## What you have to do
Below is a block of entries; repeat exactly the lines starting at the line that contains "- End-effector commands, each" and ending at the line that contains "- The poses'", both included.

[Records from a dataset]
== Segment start ==
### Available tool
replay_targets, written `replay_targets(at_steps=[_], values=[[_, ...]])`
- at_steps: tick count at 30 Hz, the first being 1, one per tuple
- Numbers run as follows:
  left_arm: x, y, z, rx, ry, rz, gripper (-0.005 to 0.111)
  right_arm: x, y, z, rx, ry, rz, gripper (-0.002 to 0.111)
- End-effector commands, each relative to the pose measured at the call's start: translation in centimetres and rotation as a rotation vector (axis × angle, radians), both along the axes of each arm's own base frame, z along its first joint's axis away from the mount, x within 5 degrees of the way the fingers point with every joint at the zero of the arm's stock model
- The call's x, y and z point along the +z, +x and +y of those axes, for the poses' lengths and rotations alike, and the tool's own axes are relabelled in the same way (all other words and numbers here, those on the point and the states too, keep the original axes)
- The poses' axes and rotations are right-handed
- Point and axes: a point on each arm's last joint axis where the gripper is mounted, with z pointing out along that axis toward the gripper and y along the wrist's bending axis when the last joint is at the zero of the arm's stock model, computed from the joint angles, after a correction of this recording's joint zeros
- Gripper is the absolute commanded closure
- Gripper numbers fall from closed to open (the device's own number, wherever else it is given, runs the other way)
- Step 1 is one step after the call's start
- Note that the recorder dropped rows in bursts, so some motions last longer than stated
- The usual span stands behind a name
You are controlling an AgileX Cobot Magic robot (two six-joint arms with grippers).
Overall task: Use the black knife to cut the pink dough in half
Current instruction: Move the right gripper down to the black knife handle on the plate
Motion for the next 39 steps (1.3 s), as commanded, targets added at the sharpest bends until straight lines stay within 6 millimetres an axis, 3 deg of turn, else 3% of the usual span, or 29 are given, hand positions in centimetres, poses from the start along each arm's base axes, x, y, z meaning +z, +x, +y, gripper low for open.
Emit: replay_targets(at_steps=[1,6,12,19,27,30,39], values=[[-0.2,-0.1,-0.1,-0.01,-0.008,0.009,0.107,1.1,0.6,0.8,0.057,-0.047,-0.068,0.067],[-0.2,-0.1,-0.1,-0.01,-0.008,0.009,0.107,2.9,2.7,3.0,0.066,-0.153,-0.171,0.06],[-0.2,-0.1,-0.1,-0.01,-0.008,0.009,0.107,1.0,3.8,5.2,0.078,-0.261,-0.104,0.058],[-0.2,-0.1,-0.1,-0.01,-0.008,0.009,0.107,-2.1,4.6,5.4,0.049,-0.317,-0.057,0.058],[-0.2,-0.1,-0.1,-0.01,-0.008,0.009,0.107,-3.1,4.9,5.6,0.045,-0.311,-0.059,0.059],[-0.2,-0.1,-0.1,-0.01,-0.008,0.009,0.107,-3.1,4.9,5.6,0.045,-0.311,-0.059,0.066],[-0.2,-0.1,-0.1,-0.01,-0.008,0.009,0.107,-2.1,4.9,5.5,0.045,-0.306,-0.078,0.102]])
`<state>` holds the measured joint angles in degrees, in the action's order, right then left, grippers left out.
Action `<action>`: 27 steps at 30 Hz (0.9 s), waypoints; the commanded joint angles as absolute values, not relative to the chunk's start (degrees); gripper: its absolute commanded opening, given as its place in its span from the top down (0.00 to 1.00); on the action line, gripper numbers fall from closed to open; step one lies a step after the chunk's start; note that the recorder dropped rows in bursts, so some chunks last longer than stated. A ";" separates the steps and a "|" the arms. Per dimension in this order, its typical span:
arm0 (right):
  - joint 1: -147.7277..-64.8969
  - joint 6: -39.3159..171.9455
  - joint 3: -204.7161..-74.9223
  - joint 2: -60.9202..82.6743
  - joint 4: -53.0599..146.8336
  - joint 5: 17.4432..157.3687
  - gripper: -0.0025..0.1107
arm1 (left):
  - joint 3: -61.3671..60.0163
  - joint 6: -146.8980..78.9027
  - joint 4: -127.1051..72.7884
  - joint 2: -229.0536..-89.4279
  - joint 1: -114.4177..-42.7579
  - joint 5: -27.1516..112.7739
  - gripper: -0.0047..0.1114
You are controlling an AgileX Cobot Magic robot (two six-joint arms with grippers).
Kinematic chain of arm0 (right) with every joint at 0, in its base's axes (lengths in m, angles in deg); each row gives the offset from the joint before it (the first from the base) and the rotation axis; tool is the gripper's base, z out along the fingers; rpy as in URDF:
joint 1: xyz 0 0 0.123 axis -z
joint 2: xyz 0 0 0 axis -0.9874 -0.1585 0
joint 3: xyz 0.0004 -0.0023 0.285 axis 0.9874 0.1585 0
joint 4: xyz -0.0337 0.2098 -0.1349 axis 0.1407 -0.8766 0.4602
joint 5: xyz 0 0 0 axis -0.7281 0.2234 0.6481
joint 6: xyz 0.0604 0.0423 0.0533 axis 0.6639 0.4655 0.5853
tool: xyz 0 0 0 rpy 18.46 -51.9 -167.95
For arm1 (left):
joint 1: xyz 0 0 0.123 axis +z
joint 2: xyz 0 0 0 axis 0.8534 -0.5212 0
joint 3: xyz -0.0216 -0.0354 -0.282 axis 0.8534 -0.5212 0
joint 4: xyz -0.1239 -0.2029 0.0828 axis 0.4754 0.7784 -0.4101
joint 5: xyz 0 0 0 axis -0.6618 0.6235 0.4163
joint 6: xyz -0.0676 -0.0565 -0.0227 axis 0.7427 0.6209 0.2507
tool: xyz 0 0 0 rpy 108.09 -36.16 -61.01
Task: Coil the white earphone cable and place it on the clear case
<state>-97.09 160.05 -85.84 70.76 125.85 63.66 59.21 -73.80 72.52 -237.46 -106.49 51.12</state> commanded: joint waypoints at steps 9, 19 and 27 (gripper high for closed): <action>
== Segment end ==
## Solution to this problem
- End-effector commands, each relative to the pose measured at the call's start: translation in centimetres and rotation as a rotation vector (axis × angle, radians), both along the axes of each arm's own base frame, z along its first joint's axis away from the mount, x within 5 degrees of the way the fingers point with every joint at the zero of the arm's stock model
- The call's x, y and z point along the +z, +x and +y of those axes, for the poses' lengths and rotations alike, and the tool's own axes are relabelled in the same way (all other words and numbers here, those on the point and the states too, keep the original axes)
- The poses' axes and rotations are right-handed

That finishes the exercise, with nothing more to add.